Please retype the records below exactly, from the first line down to and including the line with "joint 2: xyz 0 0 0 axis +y".

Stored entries

= Beginning of Section =

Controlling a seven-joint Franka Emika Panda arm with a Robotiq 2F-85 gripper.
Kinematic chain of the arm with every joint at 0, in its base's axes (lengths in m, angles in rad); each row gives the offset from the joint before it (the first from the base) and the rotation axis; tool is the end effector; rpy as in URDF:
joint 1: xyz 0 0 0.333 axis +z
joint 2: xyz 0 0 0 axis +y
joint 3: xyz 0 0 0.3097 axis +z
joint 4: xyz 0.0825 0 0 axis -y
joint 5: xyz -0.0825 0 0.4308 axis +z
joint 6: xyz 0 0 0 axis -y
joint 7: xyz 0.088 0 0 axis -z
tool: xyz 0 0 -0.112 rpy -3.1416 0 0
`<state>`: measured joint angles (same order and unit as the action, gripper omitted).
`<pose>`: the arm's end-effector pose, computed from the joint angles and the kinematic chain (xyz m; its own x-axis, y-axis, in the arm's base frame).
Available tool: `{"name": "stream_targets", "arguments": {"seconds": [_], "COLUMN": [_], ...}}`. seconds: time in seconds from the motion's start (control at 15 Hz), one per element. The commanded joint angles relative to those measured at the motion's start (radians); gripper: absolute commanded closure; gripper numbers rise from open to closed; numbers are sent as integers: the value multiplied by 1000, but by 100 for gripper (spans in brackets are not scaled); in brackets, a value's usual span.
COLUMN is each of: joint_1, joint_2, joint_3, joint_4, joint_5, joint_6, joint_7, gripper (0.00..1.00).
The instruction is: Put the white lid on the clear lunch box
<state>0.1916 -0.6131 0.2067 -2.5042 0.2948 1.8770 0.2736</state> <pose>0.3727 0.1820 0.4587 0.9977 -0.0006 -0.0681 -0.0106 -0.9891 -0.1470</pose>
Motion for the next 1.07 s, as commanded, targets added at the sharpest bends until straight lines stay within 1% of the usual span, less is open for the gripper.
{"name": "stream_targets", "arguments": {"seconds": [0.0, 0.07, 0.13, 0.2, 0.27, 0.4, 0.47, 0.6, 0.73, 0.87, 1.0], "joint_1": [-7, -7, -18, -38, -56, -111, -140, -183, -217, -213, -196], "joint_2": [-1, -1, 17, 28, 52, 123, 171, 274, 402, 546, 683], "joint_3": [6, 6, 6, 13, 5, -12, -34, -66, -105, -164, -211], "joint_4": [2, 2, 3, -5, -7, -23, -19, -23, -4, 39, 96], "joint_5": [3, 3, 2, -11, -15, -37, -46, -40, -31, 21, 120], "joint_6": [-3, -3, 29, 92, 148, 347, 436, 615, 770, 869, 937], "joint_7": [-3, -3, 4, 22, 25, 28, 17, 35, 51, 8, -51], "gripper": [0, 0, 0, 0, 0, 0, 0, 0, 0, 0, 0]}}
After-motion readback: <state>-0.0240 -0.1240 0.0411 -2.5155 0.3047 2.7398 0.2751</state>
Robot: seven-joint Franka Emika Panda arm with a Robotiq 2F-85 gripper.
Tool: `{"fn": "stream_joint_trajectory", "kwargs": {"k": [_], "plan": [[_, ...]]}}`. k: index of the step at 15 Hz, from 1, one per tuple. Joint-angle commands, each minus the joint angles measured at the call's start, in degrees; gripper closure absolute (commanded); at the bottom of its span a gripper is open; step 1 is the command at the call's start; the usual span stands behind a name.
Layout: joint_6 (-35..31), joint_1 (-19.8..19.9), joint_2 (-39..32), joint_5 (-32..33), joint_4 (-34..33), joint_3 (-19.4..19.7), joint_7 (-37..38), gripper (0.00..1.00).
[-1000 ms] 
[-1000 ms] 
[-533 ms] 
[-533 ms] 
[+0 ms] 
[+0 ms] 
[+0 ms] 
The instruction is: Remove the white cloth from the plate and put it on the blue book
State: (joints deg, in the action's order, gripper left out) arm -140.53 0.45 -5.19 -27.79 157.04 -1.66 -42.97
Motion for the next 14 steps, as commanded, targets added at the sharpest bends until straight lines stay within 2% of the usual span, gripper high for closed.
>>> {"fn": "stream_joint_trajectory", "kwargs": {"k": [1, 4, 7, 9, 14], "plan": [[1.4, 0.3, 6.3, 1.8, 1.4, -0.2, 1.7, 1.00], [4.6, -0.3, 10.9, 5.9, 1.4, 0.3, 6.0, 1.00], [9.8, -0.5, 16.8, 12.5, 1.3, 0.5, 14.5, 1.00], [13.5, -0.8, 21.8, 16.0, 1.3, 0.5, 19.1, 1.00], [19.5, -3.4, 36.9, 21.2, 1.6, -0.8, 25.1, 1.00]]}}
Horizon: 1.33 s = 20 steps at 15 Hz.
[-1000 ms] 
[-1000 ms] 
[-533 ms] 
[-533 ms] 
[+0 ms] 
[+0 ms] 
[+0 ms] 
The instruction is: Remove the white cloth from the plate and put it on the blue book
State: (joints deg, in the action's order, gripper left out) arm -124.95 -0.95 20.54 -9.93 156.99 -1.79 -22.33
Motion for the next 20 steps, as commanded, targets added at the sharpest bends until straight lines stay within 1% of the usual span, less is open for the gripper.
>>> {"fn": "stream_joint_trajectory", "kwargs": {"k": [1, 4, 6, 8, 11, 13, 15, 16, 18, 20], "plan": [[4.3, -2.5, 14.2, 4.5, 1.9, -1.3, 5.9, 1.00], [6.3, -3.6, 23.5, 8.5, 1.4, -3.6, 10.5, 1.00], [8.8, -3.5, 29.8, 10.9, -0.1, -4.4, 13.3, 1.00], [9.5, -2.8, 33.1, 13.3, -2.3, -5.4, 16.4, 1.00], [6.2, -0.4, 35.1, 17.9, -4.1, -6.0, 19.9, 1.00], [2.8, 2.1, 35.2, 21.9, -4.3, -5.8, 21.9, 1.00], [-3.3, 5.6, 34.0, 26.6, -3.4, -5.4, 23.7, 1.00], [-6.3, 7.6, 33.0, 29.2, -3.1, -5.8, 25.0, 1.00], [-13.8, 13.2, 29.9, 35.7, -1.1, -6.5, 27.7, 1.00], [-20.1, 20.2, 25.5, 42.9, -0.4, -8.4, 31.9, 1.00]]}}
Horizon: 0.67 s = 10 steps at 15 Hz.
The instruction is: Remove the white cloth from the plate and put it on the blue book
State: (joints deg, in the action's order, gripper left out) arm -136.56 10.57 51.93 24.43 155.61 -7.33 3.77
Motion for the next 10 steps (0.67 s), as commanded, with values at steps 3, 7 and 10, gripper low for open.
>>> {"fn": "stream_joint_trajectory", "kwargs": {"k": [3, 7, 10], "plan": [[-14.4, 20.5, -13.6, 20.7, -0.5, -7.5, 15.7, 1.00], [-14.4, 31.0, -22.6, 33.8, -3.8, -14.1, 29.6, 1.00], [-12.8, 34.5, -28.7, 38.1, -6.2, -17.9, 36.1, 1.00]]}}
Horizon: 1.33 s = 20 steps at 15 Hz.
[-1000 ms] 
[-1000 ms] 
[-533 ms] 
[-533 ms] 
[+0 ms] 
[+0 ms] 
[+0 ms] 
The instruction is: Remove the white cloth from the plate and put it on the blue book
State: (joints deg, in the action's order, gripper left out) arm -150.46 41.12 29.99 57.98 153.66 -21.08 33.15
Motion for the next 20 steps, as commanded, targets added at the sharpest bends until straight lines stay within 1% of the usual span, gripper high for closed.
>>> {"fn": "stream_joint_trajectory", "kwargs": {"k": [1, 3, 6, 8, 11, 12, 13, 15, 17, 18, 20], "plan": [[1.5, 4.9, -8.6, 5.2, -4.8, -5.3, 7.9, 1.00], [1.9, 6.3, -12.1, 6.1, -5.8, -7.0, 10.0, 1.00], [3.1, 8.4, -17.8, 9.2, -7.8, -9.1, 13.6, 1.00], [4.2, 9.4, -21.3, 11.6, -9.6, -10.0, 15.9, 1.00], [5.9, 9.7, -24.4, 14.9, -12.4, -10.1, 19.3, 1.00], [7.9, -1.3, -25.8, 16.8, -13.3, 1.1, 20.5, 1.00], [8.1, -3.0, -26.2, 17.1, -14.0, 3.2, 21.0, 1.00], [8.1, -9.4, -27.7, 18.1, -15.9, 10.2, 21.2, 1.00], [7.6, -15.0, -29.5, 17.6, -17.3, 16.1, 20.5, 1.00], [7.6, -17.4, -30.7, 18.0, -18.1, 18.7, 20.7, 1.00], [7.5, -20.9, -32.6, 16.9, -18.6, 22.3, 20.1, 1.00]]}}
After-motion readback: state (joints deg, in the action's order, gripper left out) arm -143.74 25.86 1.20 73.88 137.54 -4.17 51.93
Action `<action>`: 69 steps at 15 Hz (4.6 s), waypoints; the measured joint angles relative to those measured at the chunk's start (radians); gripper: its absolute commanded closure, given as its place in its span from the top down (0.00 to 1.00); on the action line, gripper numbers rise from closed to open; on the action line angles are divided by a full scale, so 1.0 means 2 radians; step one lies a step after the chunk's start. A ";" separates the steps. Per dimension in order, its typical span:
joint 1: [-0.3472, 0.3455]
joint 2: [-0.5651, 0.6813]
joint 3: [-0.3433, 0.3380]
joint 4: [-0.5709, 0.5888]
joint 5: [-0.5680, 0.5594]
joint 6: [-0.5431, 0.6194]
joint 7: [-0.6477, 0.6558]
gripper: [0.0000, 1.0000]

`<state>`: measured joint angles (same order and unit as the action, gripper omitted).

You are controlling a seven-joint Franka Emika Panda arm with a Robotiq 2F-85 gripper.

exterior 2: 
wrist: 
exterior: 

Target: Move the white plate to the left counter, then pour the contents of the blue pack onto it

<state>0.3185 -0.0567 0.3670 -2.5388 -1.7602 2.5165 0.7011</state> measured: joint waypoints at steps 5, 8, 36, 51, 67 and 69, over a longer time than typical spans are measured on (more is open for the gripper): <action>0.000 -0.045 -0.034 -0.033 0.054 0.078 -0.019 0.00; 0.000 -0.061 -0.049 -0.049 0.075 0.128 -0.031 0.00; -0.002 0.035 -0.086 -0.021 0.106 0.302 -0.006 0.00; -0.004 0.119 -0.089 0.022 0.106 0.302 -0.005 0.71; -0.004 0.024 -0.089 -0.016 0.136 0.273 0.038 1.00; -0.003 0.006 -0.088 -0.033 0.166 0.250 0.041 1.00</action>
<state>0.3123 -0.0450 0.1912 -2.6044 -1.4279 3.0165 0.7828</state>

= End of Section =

FINAL ANSWER:
Controlling a seven-joint Franka Emika Panda arm with a Robotiq 2F-85 gripper.
Kinematic chain of the arm with every joint at 0, in its base's axes (lengths in m, angles in rad); each row gives the offset from the joint before it (the first from the base) and the rotation axis; tool is the end effector; rpy as in URDF:
joint 1: xyz 0 0 0.333 axis +z
joint 2: xyz 0 0 0 axis +y

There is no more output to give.